[Records excerpted from a collection]
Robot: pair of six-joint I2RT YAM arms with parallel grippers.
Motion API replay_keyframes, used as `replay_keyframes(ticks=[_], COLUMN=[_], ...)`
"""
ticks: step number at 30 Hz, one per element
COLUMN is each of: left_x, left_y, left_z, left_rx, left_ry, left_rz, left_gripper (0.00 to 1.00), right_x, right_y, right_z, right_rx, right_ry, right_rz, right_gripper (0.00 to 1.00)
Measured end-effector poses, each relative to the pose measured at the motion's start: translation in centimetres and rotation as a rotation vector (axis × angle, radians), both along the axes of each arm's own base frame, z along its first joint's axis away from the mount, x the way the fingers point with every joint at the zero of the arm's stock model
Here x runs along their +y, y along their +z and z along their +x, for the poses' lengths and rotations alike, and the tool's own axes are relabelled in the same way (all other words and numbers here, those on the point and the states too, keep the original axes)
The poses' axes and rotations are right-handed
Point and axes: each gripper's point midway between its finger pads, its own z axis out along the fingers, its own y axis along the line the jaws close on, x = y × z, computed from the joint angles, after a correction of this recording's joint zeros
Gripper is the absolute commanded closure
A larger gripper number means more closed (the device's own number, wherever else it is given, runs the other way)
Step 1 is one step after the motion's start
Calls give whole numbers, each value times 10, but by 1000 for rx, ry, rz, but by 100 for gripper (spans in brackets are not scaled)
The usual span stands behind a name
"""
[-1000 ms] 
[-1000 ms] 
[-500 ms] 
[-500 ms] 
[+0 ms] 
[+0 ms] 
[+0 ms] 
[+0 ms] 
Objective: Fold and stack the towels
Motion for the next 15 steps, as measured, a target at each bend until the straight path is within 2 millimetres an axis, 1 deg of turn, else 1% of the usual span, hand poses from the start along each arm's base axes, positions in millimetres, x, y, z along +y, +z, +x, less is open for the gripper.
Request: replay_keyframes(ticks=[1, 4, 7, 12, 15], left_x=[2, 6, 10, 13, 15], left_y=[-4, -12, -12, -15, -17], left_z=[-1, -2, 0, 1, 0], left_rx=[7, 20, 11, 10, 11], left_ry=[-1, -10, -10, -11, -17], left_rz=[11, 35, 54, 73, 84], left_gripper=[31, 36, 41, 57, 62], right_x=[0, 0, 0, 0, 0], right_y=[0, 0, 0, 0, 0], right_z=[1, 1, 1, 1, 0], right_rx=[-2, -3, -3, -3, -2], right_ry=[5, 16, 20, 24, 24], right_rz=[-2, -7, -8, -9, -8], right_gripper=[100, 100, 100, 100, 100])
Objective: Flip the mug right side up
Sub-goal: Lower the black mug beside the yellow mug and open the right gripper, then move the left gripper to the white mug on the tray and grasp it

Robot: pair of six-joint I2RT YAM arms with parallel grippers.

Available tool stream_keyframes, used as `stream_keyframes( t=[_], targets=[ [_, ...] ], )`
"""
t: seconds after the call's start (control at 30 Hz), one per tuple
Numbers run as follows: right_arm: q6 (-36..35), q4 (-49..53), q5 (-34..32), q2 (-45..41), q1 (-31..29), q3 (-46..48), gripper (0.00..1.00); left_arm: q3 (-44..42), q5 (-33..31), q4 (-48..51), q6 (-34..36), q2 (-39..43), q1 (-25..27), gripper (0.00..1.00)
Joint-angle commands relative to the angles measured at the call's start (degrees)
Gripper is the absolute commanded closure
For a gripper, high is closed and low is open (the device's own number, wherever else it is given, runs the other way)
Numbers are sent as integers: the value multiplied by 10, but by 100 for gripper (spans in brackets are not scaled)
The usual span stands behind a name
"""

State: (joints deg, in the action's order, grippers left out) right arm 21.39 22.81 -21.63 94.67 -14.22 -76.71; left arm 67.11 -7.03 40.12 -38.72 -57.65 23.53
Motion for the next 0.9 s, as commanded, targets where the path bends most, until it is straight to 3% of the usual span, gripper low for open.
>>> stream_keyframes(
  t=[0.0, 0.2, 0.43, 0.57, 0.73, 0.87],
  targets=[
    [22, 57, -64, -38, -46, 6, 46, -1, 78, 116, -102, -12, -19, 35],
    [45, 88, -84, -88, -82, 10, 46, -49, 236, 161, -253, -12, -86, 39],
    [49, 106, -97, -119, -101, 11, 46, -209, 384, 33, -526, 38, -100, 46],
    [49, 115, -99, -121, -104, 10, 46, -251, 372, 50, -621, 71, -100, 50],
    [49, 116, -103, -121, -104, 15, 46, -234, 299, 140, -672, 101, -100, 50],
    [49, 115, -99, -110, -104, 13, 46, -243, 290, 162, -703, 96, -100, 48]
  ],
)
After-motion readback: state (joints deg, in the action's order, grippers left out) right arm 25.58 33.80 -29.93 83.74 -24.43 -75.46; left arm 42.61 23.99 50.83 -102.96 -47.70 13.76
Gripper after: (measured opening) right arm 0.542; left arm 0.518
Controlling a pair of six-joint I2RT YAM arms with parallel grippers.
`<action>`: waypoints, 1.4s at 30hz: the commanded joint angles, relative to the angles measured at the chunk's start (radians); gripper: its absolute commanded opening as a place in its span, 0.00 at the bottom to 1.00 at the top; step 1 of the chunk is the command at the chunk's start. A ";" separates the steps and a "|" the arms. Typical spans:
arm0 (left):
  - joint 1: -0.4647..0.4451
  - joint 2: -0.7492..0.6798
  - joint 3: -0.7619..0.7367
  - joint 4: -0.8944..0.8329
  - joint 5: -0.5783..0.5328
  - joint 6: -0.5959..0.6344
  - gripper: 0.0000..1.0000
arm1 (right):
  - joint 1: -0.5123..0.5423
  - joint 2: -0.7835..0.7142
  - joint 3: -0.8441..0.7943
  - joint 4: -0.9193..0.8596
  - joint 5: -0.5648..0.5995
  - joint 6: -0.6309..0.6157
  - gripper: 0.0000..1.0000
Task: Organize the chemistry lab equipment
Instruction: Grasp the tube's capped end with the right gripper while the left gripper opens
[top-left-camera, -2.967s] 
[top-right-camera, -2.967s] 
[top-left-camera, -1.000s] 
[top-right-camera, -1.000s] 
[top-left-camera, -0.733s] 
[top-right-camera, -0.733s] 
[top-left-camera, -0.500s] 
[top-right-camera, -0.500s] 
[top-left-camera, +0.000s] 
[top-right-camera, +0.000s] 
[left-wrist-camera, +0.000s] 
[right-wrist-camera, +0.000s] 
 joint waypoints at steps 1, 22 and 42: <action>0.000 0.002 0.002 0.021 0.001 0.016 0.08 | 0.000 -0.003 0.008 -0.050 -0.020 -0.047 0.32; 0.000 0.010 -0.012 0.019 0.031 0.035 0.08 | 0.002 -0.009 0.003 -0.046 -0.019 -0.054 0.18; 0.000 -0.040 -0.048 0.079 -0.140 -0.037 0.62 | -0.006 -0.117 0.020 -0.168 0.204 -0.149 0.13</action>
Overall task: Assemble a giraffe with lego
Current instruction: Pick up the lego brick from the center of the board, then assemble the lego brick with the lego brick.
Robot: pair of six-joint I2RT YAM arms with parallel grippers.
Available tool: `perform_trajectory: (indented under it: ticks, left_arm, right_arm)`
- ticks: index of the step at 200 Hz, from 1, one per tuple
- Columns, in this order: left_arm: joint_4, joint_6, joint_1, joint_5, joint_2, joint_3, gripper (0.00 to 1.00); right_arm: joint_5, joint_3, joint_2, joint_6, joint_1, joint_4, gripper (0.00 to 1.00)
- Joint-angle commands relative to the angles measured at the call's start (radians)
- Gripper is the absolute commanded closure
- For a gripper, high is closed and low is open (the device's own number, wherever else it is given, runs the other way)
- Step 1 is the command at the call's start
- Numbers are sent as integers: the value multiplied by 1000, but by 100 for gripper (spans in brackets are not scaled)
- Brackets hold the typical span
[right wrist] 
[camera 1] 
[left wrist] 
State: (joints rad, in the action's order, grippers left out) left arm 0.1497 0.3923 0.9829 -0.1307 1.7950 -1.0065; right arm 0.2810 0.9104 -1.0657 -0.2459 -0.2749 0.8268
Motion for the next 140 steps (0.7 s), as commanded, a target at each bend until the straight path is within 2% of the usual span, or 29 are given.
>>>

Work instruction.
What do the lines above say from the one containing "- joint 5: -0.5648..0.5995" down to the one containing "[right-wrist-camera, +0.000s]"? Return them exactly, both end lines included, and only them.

Result for this exercise.
  - joint 5: -0.5648..0.5995
  - joint 6: -0.6309..0.6157
  - gripper: 0.0000..1.0000
Task: Organize the chemistry lab equipment
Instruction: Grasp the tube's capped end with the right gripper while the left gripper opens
[top-left-camera, -2.967s] 
[top-right-camera, -2.967s] 
[top-left-camera, -1.000s] 
[top-right-camera, -1.000s] 
[top-left-camera, -0.733s] 
[top-right-camera, -0.733s] 
[top-left-camera, -0.500s] 
[top-right-camera, -0.500s] 
[top-left-camera, +0.000s] 
[top-right-camera, +0.000s] 
[left-wrist-camera, +0.000s] 
[right-wrist-camera, +0.000s] 

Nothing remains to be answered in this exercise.